(SOURCE DATA begins)
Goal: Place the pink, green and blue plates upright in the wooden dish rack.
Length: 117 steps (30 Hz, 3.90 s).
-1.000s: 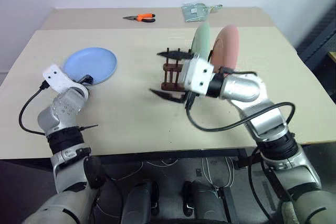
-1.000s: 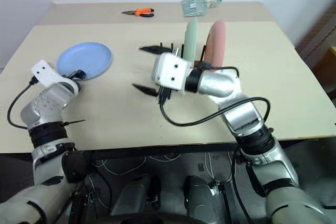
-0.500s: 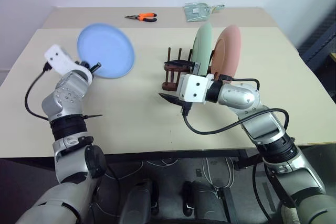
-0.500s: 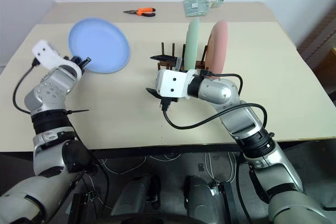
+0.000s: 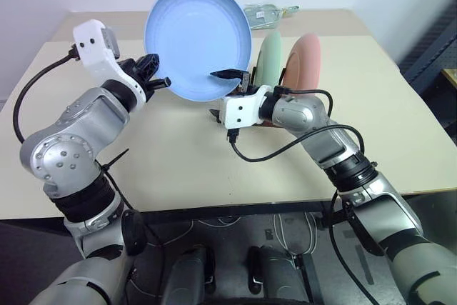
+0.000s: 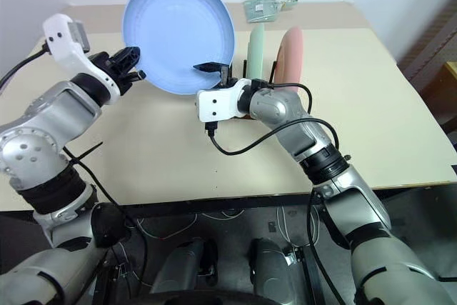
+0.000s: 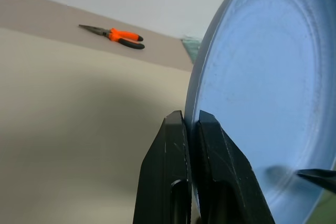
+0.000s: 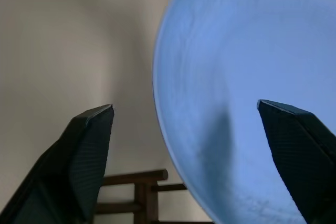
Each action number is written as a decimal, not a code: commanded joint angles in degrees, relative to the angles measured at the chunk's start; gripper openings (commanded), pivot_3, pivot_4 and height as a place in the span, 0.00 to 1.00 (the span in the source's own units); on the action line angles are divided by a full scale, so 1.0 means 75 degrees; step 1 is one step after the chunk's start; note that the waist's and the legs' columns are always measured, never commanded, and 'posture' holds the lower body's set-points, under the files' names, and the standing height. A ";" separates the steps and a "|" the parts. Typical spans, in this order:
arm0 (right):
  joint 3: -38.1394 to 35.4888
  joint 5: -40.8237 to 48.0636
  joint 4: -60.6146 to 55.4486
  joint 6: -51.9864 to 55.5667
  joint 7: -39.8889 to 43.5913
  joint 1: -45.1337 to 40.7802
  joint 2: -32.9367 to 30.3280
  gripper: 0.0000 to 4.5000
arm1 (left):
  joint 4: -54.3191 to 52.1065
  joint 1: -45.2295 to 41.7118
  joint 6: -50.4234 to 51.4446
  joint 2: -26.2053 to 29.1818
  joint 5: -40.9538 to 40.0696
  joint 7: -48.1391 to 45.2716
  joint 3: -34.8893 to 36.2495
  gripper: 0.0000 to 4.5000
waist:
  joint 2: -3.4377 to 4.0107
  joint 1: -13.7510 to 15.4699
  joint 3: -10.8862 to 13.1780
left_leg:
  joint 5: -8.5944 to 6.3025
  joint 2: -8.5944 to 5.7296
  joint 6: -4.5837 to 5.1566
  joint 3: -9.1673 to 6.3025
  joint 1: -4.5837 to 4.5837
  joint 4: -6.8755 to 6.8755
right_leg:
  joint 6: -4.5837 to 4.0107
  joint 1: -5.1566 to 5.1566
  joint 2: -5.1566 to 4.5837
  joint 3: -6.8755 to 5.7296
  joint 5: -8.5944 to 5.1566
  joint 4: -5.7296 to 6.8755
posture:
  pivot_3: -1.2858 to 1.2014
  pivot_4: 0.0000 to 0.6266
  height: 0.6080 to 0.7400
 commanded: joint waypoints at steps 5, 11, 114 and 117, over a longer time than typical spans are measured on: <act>-0.0222 -0.0285 0.0038 -0.0503 -0.0353 -0.0242 0.0058 0.14 | -0.0327 -0.0087 0.0157 0.0124 -0.0642 0.0348 0.0176 0.00 | 0.0000 -0.0004 0.0000 | 0.0000 -0.0001 0.0000 0.0000 0.0000 0.0000 | 0.0000 0.0002 0.0003 -0.0001 0.0000 0.0000 | 0.52 0.24 1.00; -0.0326 -0.0582 -0.0013 -0.0797 -0.0571 -0.0311 -0.0010 0.00 | 0.0122 -0.0657 -0.1725 -0.0350 -0.1046 0.0624 0.0938 0.45 | -0.0001 0.0010 0.0001 | 0.0000 -0.0001 -0.0002 -0.0001 0.0000 0.0001 | 0.0000 0.0004 0.0003 -0.0001 0.0000 -0.0002 | 0.52 0.24 1.00; -0.2294 0.3851 -0.3614 0.4842 0.1176 0.2283 -0.2372 0.01 | -0.0235 0.4568 -0.5549 0.1878 0.4387 -0.6765 -0.5096 0.56 | 0.0018 0.0041 0.0003 | -0.0011 0.0010 0.0018 0.0023 -0.0016 -0.0012 | -0.0036 -0.0033 -0.0029 -0.0016 0.0005 -0.0005 | 0.52 0.24 1.00; -0.2251 0.3737 -0.3609 0.4758 0.1154 0.2203 -0.2296 0.01 | -0.0230 0.4541 -0.5517 0.1852 0.4375 -0.6749 -0.5102 0.56 | 0.0018 0.0038 0.0003 | -0.0010 0.0010 0.0017 0.0022 -0.0016 -0.0012 | -0.0036 -0.0033 -0.0028 -0.0016 0.0005 -0.0004 | 0.52 0.24 1.00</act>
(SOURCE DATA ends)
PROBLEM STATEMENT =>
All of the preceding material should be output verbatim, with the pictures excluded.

TASK OUTPUT =>
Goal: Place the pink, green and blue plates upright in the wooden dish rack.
Length: 117 steps (30 Hz, 3.90 s).
-1.000s: 
-1.000s: 
-0.500s: 
-0.500s: 
+0.000s: 
+0.000s: 
+0.000s: 
+0.000s: 
Each action number is written as a decimal, not a code: commanded joint angles in degrees, relative to the angles measured at the chunk's start; gripper openings (commanded), pivot_3, pivot_4 and height as a place in the span, 0.00 to 1.00 (the span in the source's own units); on the action line angles are divided by a full scale, so 1.0 means 75 degrees; step 1 is one step after the chunk's start; note that the waist's and the legs' columns are always measured, never commanded, and 'posture' holds the lower body's set-points, under the files' names, and the standing height. A ";" separates the steps and a "|" the parts. Typical spans, in this order:
arm0 (right):
  joint 3: -38.1394 to 35.4888
  joint 5: -40.8237 to 48.0636
  joint 4: -60.6146 to 55.4486
  joint 6: -51.9864 to 55.5667
  joint 7: -39.8889 to 43.5913
  joint 1: -45.1337 to 40.7802
  joint 2: -32.9367 to 30.3280
  gripper: 0.0000 to 4.5000
arm1 (left):
  joint 4: -54.3191 to 52.1065
  joint 1: -45.2295 to 41.7118
  joint 6: -50.4234 to 51.4446
  joint 2: -26.2053 to 29.1818
  joint 5: -40.9538 to 40.0696
  joint 7: -48.1391 to 45.2716
  joint 3: -34.8893 to 36.2495
  gripper: 0.0000 to 4.5000
waist:
  joint 2: -3.4377 to 4.0107
  joint 1: -13.7510 to 15.4699
  joint 3: -10.8862 to 13.1780
left_leg:
  joint 5: -8.5944 to 6.3025
  joint 2: -8.5944 to 5.7296
  joint 6: -4.5837 to 5.1566
  joint 3: -9.1673 to 6.3025
  joint 1: -4.5837 to 4.5837
  joint 4: -6.8755 to 6.8755
right_leg:
  joint 6: -4.5837 to 4.0107
  joint 1: -5.1566 to 5.1566
  joint 2: -5.1566 to 4.5837
  joint 3: -6.8755 to 5.7296
  joint 5: -8.5944 to 5.1566
  joint 4: -5.7296 to 6.8755
posture:
  pivot_3: -1.2858 to 1.2014
  pivot_4: 0.0000 to 0.6266
  height: 0.6080 to 0.7400
 commanded: joint waypoints at steps 5, 11, 114 and 117, over a longer time than typical spans are measured on: <act>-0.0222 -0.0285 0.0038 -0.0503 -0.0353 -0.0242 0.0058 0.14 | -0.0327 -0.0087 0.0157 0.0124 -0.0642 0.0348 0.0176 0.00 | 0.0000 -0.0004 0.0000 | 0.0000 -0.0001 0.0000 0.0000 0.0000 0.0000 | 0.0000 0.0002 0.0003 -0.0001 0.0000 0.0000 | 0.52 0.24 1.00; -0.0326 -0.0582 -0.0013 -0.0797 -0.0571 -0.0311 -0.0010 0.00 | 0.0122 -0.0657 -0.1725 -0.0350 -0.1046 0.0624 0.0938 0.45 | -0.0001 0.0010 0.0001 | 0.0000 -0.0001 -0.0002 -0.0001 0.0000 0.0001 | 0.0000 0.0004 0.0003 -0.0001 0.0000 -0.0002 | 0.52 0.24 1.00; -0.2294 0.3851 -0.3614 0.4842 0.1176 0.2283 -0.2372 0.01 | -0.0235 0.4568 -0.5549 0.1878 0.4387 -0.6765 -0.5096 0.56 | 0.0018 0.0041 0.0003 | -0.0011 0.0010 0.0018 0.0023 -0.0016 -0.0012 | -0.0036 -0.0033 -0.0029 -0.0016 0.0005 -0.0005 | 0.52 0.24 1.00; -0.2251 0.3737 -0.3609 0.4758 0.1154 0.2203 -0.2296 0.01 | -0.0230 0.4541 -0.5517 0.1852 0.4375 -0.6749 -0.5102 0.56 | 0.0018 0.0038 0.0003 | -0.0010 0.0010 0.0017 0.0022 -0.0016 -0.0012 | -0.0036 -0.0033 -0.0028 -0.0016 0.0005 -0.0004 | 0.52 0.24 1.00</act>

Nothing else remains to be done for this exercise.